The Senior Manager, SRE will be responsible for leading a team of Site Reliability Engineers in ensuring the reliability, performance, and operational support of our supply chain systems.
Requirements
- Mastery of an object oriented programming language (preferably Java)
- Proven experience in reliability reviews, performance engineering, and destructive testing.
- Strong understanding of production engineering and operational support practices.
- Mastery of a modern scripting language (preferably Python)
- Mastery of a modern web application framework such as Ruby on Rails, Spring MVC, and Node.js
- Mastery of writing SQL queries against a relational database
- Proficient in effective troubleshooting and issue resolution techniques
Responsibilities
- Conduct reliability reviews to identify areas for improvement and implement solutions to enhance system reliability.
- Implement and promote performance engineering practices to ensure optimal system performance.
- Develop and execute strategies for destructive testing to identify potential points of failure and improve system resilience.
- Oversee production engineering efforts to ensure systems are designed for operational excellence and reliability.
- Provide leadership in incident management and root cause analysis to resolve production issues and prevent recurrence.

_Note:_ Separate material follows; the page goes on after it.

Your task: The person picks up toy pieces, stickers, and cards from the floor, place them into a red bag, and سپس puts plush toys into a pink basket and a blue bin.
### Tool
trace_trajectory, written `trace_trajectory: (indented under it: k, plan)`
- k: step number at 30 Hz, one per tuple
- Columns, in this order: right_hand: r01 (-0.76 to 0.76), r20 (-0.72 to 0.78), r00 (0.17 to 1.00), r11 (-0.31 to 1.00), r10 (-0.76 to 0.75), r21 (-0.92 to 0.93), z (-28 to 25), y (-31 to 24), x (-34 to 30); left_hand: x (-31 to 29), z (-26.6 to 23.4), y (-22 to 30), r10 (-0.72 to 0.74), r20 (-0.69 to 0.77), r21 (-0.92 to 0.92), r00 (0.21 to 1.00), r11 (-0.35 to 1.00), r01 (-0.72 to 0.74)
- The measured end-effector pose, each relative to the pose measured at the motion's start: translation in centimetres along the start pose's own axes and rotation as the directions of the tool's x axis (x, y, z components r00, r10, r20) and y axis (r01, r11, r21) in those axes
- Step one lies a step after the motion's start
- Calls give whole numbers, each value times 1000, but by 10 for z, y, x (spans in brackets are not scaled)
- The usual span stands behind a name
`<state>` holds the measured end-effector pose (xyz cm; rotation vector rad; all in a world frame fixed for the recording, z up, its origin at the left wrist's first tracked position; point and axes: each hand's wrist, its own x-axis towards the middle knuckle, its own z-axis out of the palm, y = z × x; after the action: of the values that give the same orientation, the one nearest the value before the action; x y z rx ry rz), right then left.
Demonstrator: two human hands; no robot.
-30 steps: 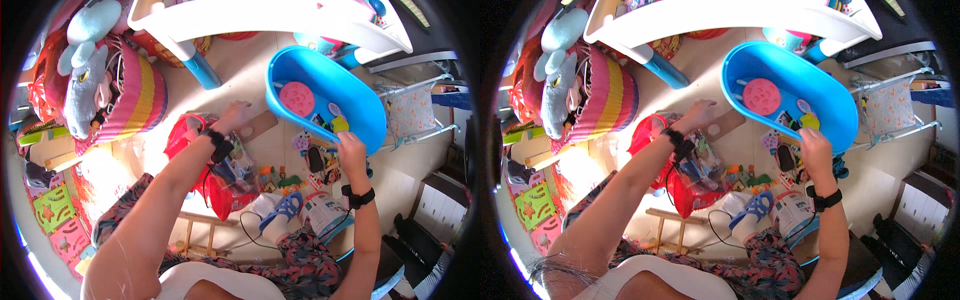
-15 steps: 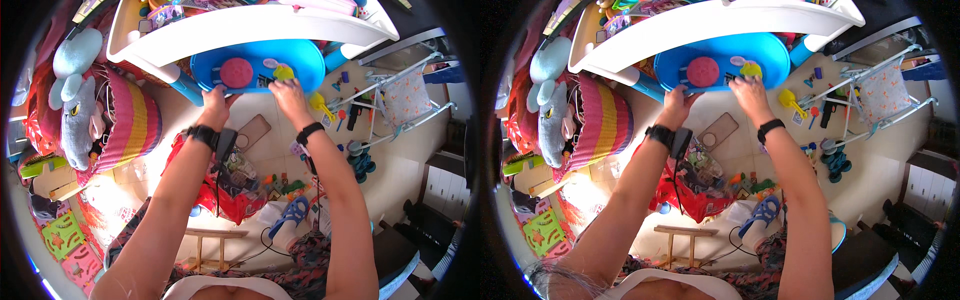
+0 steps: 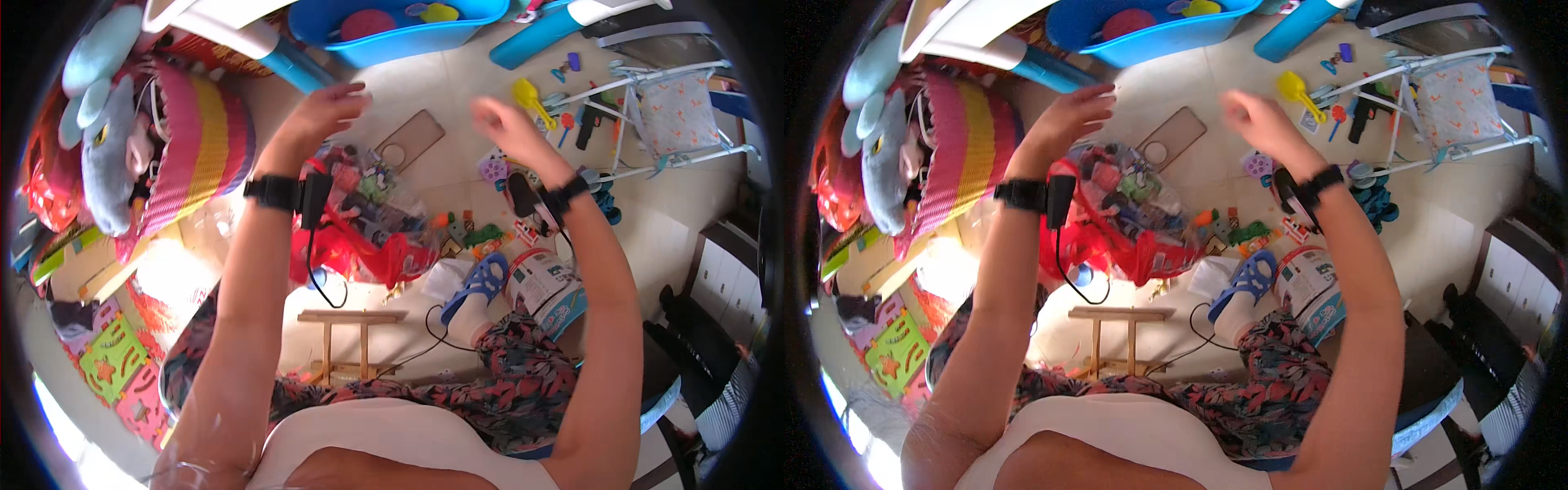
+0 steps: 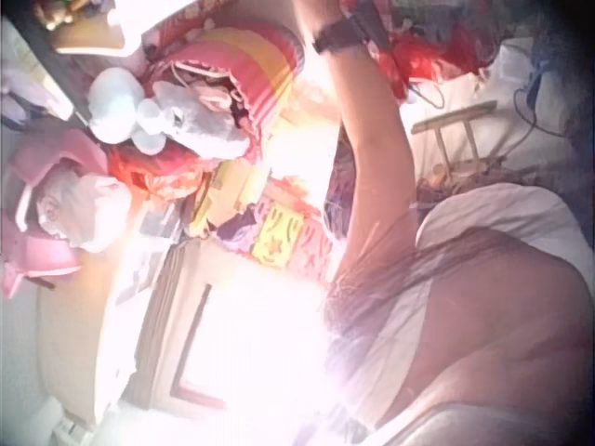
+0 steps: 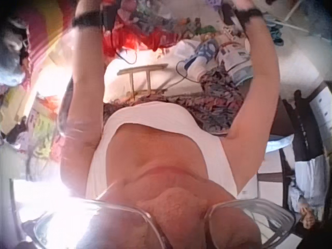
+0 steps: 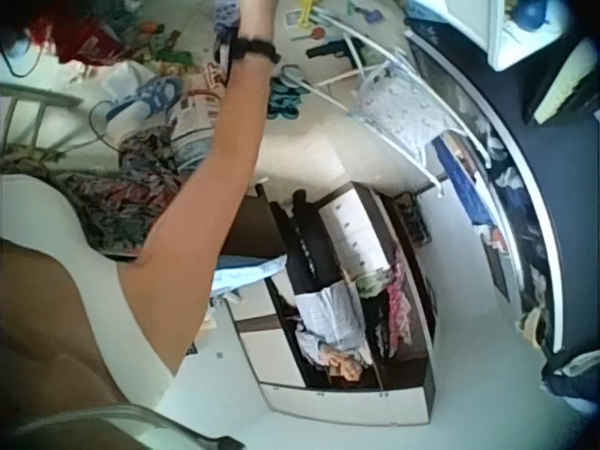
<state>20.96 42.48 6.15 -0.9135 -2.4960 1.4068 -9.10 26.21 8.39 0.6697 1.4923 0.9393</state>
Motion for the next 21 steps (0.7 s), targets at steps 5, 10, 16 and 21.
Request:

- Establish and maintain operational support practices, including monitoring, alerting, and incident response.
- Writes custom code or scripts to automate infrastructure, monitoring services, and test cases
Other
- Lead and mentor a team of Site Reliability Engineers, fostering a culture of continuous improvement and innovation.
- Collaborate with cross-functional teams to ensure alignment on reliability and performance goals.
- The Sr. Manager must exhibit the ability to lead managers and their teams and drive change management and process improvement.
- Typically requires overnight travel 5% to 20% of the time.
- Excellent leadership and team management skills.